Jogging outdoors is better in terms of actually training your fitness, as opposed to just generally trying to be more active. If you ever wanted to compete in a race, you would want your training to mimic the climate and terrain as closely as possible. From your OP, it sounds like this doesn’t apply to you, though. Jogging in different climates and terrains will better train your functional fitness, but if your goal is simply to get moving, a treadmill should be fine for that.
I’m not much of a runner these days. I was for a couple years long ago.
But I am a walker. Like 3-5 miles at a crack. And I use 5 minutes at 3.5-4.0 mph on a treadmill at the gym as a warmup before weightlifting.
I can happily walk for hours outdoors or speedwalk for an hour. After 3 minutes on that bleeping warm-up treadmill I’m looking for any excuse to quit this stupid task and get on to something else in the gym. The shear unpleasant noise, pounding, and boredom of a treadmill is a total deal-breaker for me.
My now-deceased first wife was for a while a personal trainer. One of her sayings:
Q: What’s the best exercise for me? A: The one you’ll do.
It’s increasingly hard for me to know which ones I’ll still do. But it’s real easy to know which one I won’t do: a treadmill.
When I was getting back into moving after surgery two summers ago, I bought one of those stands that lets you turn your bicycle into a stationary bike. I didn’t worry much about walking once it was OKed, but still started with short distances. I was doing yoga after 4 weeks, but yoga had the same advantage the stationary bike offered-- being able to stop immediately if something didn’t feel right.

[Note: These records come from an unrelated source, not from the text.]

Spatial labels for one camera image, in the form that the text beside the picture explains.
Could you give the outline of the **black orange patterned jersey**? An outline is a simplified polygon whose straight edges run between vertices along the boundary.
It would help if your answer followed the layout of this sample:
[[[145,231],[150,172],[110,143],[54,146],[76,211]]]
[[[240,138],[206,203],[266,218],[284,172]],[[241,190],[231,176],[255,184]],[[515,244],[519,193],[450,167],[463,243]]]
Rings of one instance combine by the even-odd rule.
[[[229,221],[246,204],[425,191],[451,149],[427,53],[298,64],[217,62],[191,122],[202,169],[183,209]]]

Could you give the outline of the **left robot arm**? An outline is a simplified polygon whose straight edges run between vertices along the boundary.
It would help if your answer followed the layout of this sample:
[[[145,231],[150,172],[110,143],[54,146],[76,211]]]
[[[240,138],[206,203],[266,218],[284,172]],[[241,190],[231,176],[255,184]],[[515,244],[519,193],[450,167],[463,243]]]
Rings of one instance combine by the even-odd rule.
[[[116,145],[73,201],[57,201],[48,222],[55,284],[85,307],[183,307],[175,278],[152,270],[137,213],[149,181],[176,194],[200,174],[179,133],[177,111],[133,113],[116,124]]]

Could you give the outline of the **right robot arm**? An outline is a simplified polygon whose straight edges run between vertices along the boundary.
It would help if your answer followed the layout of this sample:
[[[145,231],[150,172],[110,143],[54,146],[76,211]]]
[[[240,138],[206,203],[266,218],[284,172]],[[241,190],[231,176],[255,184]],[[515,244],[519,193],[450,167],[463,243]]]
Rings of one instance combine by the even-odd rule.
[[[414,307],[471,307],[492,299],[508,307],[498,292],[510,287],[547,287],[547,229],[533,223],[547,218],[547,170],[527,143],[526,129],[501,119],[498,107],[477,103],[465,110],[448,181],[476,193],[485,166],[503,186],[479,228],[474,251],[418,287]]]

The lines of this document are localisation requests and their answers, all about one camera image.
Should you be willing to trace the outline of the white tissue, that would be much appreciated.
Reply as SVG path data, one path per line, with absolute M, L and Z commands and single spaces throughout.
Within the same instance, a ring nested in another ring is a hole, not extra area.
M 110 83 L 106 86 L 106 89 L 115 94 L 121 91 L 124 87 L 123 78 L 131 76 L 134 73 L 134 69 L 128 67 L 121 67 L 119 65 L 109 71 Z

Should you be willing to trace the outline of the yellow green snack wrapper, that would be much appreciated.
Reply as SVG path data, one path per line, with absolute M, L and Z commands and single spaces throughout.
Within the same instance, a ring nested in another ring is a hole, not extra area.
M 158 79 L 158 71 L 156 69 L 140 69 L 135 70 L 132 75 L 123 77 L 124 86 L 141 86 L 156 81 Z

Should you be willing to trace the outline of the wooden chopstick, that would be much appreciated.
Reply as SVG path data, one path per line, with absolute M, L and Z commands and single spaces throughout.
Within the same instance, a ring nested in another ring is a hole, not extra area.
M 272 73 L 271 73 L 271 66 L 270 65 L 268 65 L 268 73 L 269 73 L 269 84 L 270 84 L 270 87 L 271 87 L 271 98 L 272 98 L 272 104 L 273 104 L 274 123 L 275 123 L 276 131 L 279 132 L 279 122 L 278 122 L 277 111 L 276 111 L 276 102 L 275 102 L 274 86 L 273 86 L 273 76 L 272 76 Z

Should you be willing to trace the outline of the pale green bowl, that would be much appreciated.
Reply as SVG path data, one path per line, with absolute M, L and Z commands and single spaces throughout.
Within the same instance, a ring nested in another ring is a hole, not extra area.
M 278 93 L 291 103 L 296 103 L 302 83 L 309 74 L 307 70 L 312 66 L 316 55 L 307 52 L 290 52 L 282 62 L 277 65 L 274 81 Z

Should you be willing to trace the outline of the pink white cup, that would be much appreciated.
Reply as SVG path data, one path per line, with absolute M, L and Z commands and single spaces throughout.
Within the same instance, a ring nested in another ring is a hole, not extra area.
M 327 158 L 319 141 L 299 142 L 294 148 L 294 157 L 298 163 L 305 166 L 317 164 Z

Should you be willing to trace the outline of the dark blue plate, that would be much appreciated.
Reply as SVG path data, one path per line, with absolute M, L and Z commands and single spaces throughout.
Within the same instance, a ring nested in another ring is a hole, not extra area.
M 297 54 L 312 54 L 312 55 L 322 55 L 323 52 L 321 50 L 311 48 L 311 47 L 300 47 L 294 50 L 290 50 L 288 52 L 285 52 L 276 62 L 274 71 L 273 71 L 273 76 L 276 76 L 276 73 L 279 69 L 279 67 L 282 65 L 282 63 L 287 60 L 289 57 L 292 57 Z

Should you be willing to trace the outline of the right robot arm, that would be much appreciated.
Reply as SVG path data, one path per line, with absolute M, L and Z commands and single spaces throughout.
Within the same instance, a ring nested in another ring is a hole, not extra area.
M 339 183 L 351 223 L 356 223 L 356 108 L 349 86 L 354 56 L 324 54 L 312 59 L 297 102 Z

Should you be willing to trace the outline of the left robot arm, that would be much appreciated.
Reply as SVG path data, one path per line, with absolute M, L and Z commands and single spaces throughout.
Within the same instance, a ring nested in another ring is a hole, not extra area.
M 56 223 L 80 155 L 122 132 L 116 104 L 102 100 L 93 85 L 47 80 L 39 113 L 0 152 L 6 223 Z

I could be biking outside, and get stuck somewhere.
Thing is, I love biking, normally. When I was younger, and had the time to do it, I biked absolutely everywhere, including to work.
Now, I occasionally bike to the store, if I don’t need anything big. I used to bike to yoga, but my current studio is too far to be able to make it in the kind of time I have now.
I’d love to bike more if I could.
Hated the stationary bike. I tried watching TV at the same time, and even that didn’t help.
I know one reason was that the rate of pedalling never varied-- no coasting, no hills. But just the fact of the set-up reminded me that it was a chore. That was really it, I think.
You can get a more strenuous workout outdoors, if you’re running in a hilly area. Running on a sloped treadmill does not give the same level of exertion as actually running up a hill.
The thing is, will you? If you dislike the treadmill, running will quickly stop being a viable activity for you. It may not happen, I have plenty of runner friends who embrace the treadmill. But they will run outside if it is possible because it’s so much more enjoyable.